Over Alistair's broad shoulder, Cordelia's tear-stained face shifted. The hysterical despair vanished. The corner of her mouth twitched upward into a sharp, victorious smirk.
She flicked her eyes toward the heavy wooden door of the hospital room.
The door was cracked open exactly two inches.
Standing in the hallway, hidden in the shadows, was Beatrice Blackwood.
Beatrice held her smartphone up, the camera lens perfectly aligned with the crack in the door. She tapped the screen.
Click.
The silent shutter captured the image perfectly.
In the photo, Alistair's massive frame completely enveloped Cordelia. His head was buried near her neck. It looked like a desperate, passionate embrace between two tragic lovers.
Beatrice lowered the phone. She looked at the photo, smiled maliciously, and silently pulled the door shut.
Inside the room, Alistair finally felt Cordelia's body go limp. He slowly pulled away, laying her back against the pillows. He was breathing heavily, his suit jacket wrinkled.
"Get some sleep," Alistair said, his voice exhausted.
He turned around and walked out of the room. He didn't notice the smirk on Cordelia's face. He didn't know a weapon had just been forged against his wife.

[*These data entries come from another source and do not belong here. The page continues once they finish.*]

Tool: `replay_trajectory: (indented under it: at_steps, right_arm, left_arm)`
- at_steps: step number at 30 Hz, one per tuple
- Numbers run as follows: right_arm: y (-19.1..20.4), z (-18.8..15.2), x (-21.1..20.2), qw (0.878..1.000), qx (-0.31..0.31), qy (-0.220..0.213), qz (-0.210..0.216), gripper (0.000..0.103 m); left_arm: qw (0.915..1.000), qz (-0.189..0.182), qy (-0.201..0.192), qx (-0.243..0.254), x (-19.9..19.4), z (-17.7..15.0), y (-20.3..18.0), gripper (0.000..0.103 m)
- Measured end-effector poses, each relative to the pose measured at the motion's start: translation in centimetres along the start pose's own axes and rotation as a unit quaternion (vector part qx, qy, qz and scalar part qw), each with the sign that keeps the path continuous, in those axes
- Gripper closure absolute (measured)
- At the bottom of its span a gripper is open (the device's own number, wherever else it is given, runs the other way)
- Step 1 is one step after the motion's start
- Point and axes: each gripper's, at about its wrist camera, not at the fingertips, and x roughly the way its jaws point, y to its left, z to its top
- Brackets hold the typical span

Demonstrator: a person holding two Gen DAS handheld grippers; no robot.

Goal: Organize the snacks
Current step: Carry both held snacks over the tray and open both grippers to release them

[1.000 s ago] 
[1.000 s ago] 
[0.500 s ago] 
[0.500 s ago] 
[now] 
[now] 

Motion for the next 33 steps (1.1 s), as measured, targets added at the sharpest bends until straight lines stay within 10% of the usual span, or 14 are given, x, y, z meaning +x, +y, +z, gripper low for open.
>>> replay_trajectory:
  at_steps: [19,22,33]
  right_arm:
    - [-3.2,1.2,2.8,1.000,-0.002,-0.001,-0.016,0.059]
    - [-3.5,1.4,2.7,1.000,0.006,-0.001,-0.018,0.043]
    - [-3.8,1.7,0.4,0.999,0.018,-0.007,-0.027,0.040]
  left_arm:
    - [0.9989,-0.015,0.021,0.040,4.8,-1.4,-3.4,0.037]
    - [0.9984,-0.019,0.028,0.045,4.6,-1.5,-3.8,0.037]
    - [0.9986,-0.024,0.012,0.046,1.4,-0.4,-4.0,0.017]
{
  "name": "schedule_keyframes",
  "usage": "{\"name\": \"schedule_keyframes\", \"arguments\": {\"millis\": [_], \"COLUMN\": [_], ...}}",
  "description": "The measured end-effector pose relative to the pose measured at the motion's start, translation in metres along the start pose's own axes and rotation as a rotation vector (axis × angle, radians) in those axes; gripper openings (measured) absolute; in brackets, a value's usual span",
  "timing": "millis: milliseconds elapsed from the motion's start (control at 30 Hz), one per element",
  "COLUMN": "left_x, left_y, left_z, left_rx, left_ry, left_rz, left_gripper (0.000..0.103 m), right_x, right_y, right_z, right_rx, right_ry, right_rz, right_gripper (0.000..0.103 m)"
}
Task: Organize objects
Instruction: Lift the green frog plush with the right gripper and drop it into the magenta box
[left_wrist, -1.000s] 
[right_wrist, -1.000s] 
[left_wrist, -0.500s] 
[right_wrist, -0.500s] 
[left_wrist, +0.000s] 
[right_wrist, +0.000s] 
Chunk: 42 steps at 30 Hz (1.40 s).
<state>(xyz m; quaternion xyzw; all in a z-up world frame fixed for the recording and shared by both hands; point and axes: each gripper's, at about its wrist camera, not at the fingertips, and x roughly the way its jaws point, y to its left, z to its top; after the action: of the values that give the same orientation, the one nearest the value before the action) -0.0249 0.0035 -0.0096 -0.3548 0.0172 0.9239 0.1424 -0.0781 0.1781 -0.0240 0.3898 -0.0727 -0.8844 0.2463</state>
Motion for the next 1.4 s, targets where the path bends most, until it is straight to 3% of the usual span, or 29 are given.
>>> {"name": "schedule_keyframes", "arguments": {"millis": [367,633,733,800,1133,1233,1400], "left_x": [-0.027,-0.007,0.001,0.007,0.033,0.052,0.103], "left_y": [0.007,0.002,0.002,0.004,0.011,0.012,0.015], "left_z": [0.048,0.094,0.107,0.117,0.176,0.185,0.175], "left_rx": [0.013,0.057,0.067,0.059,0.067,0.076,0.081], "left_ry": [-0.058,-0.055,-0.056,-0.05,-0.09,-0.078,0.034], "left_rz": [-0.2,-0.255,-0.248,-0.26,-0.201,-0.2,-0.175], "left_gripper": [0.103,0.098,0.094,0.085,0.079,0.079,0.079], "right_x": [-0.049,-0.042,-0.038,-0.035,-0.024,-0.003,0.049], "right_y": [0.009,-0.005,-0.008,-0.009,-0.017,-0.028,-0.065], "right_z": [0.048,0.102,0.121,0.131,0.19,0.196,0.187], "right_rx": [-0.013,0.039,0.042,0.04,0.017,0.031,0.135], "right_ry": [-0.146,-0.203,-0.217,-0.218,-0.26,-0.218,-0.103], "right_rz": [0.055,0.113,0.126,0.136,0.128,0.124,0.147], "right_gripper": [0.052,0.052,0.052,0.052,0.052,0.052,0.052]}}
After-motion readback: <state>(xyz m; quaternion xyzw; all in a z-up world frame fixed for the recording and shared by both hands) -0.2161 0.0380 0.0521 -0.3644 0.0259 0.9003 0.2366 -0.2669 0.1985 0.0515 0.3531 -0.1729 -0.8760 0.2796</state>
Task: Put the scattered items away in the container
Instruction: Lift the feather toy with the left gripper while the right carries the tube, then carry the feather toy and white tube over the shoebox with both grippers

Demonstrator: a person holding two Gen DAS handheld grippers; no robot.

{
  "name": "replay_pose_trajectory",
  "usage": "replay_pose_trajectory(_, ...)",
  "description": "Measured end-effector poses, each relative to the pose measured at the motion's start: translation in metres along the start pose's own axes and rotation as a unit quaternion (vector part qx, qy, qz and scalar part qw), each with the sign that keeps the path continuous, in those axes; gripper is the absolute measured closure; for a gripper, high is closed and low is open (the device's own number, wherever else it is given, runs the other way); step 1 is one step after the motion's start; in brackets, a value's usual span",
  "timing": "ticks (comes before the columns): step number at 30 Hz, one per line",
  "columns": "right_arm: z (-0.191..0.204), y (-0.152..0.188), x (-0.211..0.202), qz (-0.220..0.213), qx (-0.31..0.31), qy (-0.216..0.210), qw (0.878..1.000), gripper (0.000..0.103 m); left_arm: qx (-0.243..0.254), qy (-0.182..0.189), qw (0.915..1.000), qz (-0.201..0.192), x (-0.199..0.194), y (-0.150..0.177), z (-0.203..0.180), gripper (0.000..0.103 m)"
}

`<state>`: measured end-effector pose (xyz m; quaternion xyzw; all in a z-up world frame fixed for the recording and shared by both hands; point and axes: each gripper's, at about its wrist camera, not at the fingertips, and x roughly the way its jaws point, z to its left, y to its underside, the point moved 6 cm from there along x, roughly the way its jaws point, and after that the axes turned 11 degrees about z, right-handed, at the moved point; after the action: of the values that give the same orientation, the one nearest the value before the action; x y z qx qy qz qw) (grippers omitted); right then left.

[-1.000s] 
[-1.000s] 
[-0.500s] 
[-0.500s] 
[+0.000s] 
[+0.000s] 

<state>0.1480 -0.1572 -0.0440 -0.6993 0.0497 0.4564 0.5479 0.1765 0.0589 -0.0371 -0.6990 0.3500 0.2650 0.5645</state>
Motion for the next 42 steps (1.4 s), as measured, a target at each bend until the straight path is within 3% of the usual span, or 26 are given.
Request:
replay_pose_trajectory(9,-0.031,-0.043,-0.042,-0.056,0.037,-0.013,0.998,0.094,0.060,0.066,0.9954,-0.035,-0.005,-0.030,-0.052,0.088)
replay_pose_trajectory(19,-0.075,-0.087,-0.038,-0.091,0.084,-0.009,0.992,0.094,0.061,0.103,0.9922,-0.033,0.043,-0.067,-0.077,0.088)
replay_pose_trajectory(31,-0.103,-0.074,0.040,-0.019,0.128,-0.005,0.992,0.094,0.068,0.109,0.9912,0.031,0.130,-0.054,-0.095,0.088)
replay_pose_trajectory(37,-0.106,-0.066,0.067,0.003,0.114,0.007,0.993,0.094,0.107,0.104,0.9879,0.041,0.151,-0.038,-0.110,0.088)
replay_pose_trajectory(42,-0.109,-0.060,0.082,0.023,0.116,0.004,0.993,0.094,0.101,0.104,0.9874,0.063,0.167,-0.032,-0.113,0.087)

Alistair stood in the sterile hallway. He pulled his phone from his pocket.
He needed to call Eleanor. He needed to tell her he wasn't coming home tonight. He had to stay here to make sure Cordelia didn't try to kill herself again.
He thought he was doing the responsible thing. He had no idea he was about to drive the final nail into the coffin of his marriage.